Trzeba przyznać że Październik zapowiada się na wspaniały miesiąc w historii polskiego MMA. 30 dnia tego miesiąca odbędzie się gala, podczas której zobaczymy Michała Oleksiejczuka, Marcina Tyburę, oraz broniącego swojego pasa wagi półciężkiej Jana Błachowicza. Do tego zacnego grona dołączy Krzysztof Jotko, który na początku października ponownie wejdzie do klatki UFC, aby zmierzyć się z debiutującym w nowej wadze Mishą Cirkunovem.
Cirkunov przez 6 lat w UFC stoczył 10 walk, z czego sześć razy wyszedł z nich zwycięsko. W swojej karierze w UFC toczył walki z kilkoma czołowymi półciężkimi, m.in. Z Ryanem Spannem, Johnnym Walkerem, Volkanem Oezdemirem, Gloverem Teixeirą czy Nikitą Krylovem. Jednak udało mu się pokonać tylko Krylova, który należy do jego najważniejszego skalpu w karierze. Poza nim udało mu się pokonać Jim’a Crute, Patricka Cumminsa, oraz Iona Cutelabę. Aktualnie jest notowany na 13. pozycji rankingu wagi półciężkiej.
Krzysztof Jotko jest bardziej doświadczonym zawodnikiem od Łotysza.
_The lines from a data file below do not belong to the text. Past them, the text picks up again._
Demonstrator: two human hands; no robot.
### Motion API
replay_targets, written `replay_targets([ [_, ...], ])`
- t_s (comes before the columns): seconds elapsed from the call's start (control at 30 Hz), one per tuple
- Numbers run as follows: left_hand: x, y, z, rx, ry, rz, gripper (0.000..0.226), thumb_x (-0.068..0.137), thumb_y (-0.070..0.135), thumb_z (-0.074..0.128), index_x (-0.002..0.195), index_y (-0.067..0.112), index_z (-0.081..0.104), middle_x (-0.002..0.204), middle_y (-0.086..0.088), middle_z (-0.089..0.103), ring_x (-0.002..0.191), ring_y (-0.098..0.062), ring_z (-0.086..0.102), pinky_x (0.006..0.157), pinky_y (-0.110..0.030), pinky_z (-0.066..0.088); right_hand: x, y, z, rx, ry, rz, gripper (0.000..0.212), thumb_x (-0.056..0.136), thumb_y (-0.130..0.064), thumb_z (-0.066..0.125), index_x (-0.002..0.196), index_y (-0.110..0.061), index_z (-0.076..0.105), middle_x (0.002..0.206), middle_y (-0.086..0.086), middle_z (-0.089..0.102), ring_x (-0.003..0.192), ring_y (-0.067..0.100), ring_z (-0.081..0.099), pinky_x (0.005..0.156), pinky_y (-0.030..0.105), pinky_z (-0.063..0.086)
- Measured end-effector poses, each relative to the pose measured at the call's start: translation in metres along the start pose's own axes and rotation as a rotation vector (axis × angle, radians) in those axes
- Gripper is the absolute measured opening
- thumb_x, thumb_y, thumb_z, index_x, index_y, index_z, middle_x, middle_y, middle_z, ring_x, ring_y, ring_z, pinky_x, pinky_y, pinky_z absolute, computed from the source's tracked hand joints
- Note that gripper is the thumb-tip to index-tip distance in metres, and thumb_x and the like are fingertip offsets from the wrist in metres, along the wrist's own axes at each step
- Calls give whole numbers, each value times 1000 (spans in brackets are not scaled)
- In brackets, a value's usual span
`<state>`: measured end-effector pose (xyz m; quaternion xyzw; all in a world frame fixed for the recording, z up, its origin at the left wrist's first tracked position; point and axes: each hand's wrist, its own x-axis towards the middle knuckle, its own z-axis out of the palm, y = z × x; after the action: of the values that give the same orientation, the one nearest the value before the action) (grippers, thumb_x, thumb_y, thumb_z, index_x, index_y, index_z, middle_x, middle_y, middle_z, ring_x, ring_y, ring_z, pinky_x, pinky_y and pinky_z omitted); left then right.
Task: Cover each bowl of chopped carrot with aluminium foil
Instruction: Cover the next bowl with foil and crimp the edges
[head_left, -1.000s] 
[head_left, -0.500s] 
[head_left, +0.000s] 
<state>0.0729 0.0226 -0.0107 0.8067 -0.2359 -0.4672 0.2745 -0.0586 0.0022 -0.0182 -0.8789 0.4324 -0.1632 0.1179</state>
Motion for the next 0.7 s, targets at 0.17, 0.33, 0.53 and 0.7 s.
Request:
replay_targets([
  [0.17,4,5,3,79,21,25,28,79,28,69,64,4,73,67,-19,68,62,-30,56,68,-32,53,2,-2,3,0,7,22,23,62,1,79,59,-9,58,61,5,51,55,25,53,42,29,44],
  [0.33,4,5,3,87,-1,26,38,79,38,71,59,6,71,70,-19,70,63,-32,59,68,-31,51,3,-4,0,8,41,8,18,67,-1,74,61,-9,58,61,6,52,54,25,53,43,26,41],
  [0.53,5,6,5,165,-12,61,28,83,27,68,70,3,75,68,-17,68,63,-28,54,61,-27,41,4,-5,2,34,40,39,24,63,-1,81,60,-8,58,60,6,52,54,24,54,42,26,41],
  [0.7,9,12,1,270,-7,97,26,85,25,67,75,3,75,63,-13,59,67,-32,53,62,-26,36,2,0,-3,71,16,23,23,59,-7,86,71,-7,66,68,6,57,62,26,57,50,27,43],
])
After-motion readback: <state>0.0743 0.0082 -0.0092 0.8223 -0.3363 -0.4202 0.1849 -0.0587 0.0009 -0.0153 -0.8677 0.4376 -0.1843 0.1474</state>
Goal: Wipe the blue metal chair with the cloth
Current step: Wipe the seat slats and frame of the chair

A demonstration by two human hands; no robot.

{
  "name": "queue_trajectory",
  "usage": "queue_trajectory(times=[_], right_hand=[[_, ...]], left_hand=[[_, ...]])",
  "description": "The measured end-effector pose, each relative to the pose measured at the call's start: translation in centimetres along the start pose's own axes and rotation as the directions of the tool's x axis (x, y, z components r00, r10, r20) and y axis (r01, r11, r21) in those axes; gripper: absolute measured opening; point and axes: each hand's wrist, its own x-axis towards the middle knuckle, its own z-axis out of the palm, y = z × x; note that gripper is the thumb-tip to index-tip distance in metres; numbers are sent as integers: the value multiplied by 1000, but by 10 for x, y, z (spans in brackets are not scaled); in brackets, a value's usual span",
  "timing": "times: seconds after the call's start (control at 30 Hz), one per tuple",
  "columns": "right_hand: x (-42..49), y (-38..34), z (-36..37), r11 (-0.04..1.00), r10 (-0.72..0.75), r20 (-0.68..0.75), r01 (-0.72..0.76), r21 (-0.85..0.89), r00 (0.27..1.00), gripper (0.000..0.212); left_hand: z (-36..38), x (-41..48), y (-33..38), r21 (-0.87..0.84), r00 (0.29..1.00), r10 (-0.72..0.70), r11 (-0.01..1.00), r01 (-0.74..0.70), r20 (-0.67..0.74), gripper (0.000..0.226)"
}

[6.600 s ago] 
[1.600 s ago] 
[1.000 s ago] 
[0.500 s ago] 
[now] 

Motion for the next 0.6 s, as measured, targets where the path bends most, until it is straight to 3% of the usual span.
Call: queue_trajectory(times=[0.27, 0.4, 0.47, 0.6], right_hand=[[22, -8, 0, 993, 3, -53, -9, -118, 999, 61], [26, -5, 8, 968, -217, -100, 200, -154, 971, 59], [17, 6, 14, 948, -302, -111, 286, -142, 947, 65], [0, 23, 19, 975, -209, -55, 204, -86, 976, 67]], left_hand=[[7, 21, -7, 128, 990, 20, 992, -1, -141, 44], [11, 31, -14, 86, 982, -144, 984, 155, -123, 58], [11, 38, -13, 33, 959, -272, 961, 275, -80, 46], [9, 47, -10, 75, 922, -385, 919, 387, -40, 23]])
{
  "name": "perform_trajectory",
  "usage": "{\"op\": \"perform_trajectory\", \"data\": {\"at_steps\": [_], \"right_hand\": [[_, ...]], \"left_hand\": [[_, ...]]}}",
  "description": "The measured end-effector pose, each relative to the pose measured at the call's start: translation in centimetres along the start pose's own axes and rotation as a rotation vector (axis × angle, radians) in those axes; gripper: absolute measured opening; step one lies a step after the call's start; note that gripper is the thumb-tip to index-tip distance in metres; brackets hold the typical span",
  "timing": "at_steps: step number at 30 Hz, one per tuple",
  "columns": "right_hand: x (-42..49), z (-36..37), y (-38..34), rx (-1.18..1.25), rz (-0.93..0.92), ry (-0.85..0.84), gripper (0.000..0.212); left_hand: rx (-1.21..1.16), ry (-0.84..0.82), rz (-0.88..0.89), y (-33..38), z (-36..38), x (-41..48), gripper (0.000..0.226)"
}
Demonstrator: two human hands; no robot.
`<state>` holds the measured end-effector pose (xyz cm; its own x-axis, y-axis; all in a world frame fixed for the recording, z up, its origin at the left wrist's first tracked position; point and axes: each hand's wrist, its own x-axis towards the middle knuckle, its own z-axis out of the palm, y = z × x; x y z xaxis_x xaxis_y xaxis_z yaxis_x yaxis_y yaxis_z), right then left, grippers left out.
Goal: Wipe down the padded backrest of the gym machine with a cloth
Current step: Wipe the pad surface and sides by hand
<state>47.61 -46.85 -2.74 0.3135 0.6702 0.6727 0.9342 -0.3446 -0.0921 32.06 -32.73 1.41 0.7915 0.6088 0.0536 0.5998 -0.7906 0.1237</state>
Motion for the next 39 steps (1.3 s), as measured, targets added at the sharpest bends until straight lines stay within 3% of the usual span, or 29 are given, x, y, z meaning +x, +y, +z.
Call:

W swojej karierze stoczył 27 walk, z czego 22 wygrał. W UFC występuje od 2013 roku, i zaliczył w nim 14 walk, i aktualnie jego rekord walk dla UFC wynosu 9-5. Podczas swojej przygody z UFC, Jotko wygrywał z takimi zawodnikami jak: Scott Askham, Marc-Andre Barriault, czy Eryk Anders. Swoją ostatnią walkę przegrał z obecnym numerem 8. rankingu wagi średniej – Seanem Stricklandem.
Gala UFC Fight Night: Santos vs. Walker odbędzie się 2 października, prawdopodobnie gala będzie gościła w Las Vegas, a dokładniej w UFC Apex.